**What this task involves:** Tally the lines below containing the word "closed" and give that total alone.

**Records provided:**
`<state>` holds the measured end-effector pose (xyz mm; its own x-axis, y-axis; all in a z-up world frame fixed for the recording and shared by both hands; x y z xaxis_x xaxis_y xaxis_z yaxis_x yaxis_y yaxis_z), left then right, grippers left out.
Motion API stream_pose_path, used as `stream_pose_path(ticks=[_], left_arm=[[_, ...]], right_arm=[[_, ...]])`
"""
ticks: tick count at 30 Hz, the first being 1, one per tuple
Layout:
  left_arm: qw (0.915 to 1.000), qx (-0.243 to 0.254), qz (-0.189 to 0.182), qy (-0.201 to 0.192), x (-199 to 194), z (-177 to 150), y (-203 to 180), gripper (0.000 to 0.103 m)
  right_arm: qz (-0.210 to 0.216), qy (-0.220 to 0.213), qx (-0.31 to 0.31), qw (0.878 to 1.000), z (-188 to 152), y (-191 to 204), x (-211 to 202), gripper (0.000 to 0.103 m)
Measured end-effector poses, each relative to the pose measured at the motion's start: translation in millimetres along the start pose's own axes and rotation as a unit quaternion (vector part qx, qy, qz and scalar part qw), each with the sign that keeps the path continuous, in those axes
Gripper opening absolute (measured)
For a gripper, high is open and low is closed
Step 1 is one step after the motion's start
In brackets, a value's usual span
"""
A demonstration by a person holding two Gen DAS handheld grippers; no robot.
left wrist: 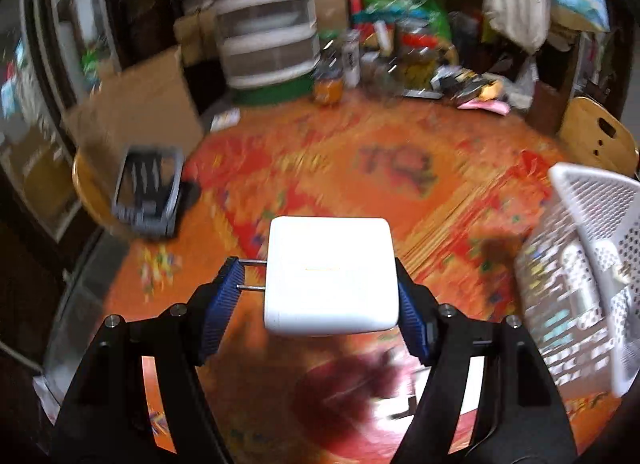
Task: Organize rigid objects
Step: 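Grasp a white square charger with the left tool, then carry the white square charger into the basket with the left tool and release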
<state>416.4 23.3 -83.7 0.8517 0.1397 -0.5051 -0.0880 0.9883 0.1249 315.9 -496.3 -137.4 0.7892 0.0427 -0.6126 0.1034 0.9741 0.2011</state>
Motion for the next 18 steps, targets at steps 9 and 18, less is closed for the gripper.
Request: stream_pose_path(ticks=[9,18], left_arm=[[0.9969,0.047,-0.045,-0.044,-33.7,62.7,-85.1,0.069],[0.9894,0.096,-0.095,-0.052,-56.0,74.2,-189.3,0.069]], right_arm=[[0.000,0.000,0.000,1.000,0.0,0.2,0.2,0.021],[0.000,0.000,0.001,1.000,-0.8,1.2,0.7,0.022]])
Point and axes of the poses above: each gripper's, at about its wrist camera, not at the fingertips, and x roughly the way its jaws point, y to its left, z to its top, the point moved 10 cm from there along x, roughly the way its jaws point, and after that the axes turned 15 degrees about -y, right-handed, at the moved point
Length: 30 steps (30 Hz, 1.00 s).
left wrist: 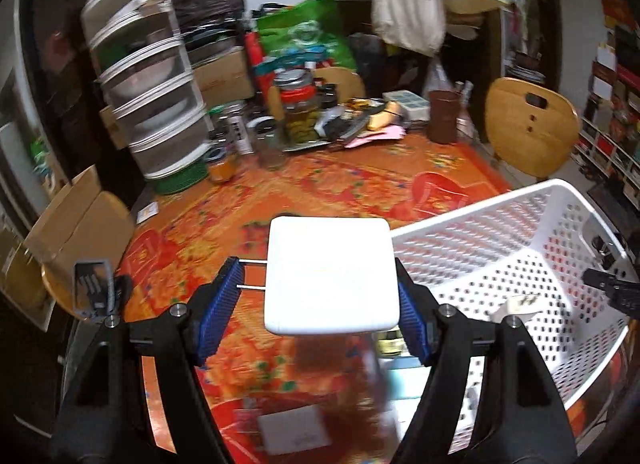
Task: Organize rigid objects
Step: 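Carry the white square charger into the basket with the left tool and release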
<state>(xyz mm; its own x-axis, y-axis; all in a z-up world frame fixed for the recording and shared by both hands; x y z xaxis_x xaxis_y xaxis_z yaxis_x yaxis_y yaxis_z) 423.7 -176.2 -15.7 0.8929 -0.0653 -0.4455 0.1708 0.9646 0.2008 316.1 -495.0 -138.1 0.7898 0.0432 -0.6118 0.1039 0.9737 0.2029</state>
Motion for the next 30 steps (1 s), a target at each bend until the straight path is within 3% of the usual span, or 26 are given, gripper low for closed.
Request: stream_pose_path(ticks=[4,15,30], left_arm=[[0.9996,0.017,-0.020,0.009,6.7,0.4,-40.5,0.069],[0.9960,0.056,-0.049,0.049,30.7,-24.5,-101.5,0.069],[0.9914,0.065,-0.061,0.096,48.3,-41.1,-129.8,0.069]], right_arm=[[0.000,0.000,0.000,1.000,0.0,-0.1,0.1,0.022],[0.001,-0.001,0.001,1.000,-0.8,1.2,-0.1,0.022],[0.007,-0.002,0.002,1.000,-0.7,0.7,-1.2,0.024]])
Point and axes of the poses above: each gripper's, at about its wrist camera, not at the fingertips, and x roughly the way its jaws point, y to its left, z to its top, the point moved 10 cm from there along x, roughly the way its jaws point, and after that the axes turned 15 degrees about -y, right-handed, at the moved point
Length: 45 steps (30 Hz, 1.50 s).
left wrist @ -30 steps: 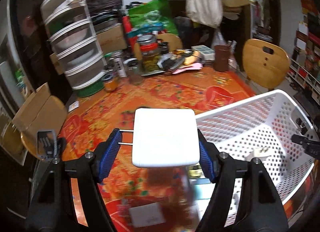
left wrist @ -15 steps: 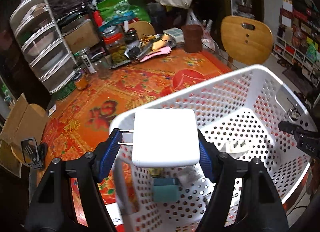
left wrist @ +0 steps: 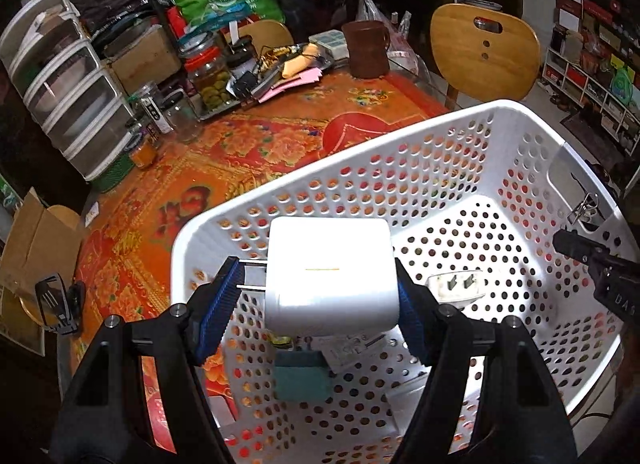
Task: Organize rigid objects
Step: 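Carry the white square charger into the basket with the left tool and release, then grasp the pink-patterned box with the left tool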
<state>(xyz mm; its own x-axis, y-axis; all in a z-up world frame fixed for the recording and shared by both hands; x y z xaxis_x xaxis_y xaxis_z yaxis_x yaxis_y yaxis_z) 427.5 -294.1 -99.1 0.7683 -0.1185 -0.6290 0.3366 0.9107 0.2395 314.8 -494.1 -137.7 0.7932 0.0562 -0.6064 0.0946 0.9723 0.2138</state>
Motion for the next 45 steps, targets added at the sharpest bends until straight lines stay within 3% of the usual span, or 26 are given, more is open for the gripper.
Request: stream_pose_path(ticks=[9,12,14,18,22,25,27,31,34,36,41,45], left_arm=[[0.9994,-0.022,-0.022,0.015,9.7,1.7,-2.9,0.071],[0.9997,-0.016,-0.015,-0.011,1.9,7.3,1.8,0.085],[0.9993,-0.021,-0.016,-0.027,-9.1,8.7,9.5,0.087],[0.9952,-0.070,-0.028,-0.063,-45.8,2.8,46.3,0.089],[0.9915,-0.100,0.022,-0.080,-79.0,-32.1,117.7,0.102],[0.9875,-0.131,0.061,-0.063,-82.8,-76.1,170.1,0.102],[0.9831,-0.169,0.065,-0.031,-72.6,-120.9,200.1,0.102],[0.9784,-0.195,0.068,0.014,-52.3,-183.6,215.1,0.102],[0.9767,-0.207,0.053,0.018,-45.1,-201.2,208.5,0.102],[0.9761,-0.205,0.069,0.021,-40.0,-206.8,212.3,0.099],[0.9620,-0.265,0.062,0.026,-21.5,-212.2,227.5,0.090],[0.9637,-0.249,0.078,0.055,2.9,-216.4,232.9,0.077]], right_arm=[[0.000,0.001,0.000,1.000,0.3,-0.2,0.2,0.024],[-0.001,0.003,-0.001,1.000,-0.5,-0.2,0.0,0.024],[-0.001,0.003,-0.001,1.000,-0.9,-0.2,-0.1,0.024],[-0.002,0.004,-0.001,1.000,-0.9,-0.8,-1.2,0.026],[-0.002,0.004,0.001,1.000,-1.2,-1.6,-1.9,0.026],[-0.002,0.003,0.000,1.000,-1.0,-2.1,-2.1,0.026],[-0.002,0.003,0.001,1.000,-0.9,-2.9,-2.4,0.026],[-0.001,0.001,0.000,1.000,0.7,-2.6,-2.3,0.026],[-0.002,0.002,0.000,1.000,2.2,-2.7,-2.1,0.026],[-0.002,0.002,0.000,1.000,1.5,-2.8,-2.6,0.026],[-0.002,0.003,-0.001,1.000,1.1,-2.7,-3.0,0.026],[-0.003,0.005,-0.003,1.000,0.8,-2.2,-2.9,0.026]])
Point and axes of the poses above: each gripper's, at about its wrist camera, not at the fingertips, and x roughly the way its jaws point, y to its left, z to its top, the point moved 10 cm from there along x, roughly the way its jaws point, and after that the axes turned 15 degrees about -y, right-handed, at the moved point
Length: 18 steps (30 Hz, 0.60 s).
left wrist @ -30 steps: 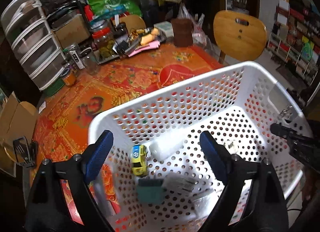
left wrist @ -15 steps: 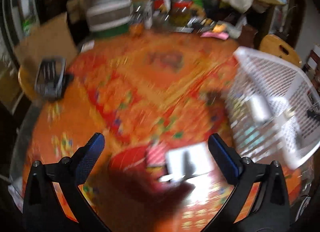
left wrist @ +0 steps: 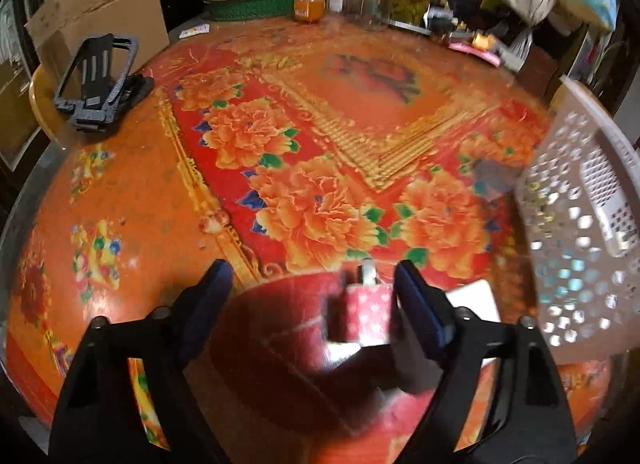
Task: Organize rigid objects
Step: 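Grasp the pink-patterned box with the left tool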
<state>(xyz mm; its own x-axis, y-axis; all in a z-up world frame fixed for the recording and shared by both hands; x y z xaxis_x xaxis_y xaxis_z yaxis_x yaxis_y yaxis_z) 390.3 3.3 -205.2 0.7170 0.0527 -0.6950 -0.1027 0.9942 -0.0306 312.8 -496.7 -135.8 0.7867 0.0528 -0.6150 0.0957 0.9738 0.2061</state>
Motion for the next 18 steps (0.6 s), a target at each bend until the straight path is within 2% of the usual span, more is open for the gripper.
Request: stream_pose_path(ticks=[2,9,11,15,18], left_arm=[[0.9999,-0.006,-0.003,0.010,7.3,-3.2,1.2,0.074],[1.0000,0.008,0.000,-0.004,-1.0,-10.7,-3.0,0.064],[0.9999,0.009,-0.005,-0.009,-2.6,-11.3,-4.2,0.056],[0.9994,0.025,-0.015,-0.017,-7.3,-12.0,-12.4,0.025],[0.9992,0.033,-0.008,-0.021,-9.8,-9.3,-11.2,0.024]], right_arm=[[0.000,0.000,-0.001,1.000,-0.2,0.1,-0.6,0.026],[-0.001,0.002,-0.004,1.000,0.0,0.4,-0.4,0.026],[-0.001,0.002,-0.005,1.000,0.4,1.0,-0.4,0.026],[-0.001,0.002,-0.005,1.000,1.3,1.0,0.2,0.026],[-0.001,0.002,-0.005,1.000,1.1,1.1,0.0,0.026]])
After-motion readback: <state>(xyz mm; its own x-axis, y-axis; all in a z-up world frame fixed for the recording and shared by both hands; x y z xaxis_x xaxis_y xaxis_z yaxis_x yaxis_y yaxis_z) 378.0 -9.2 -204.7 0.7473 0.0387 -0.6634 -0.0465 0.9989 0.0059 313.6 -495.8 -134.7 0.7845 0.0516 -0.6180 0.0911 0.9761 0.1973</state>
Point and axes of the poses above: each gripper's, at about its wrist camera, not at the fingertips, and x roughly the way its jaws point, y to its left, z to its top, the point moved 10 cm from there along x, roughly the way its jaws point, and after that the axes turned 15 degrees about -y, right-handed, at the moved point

**Worked solution:** 3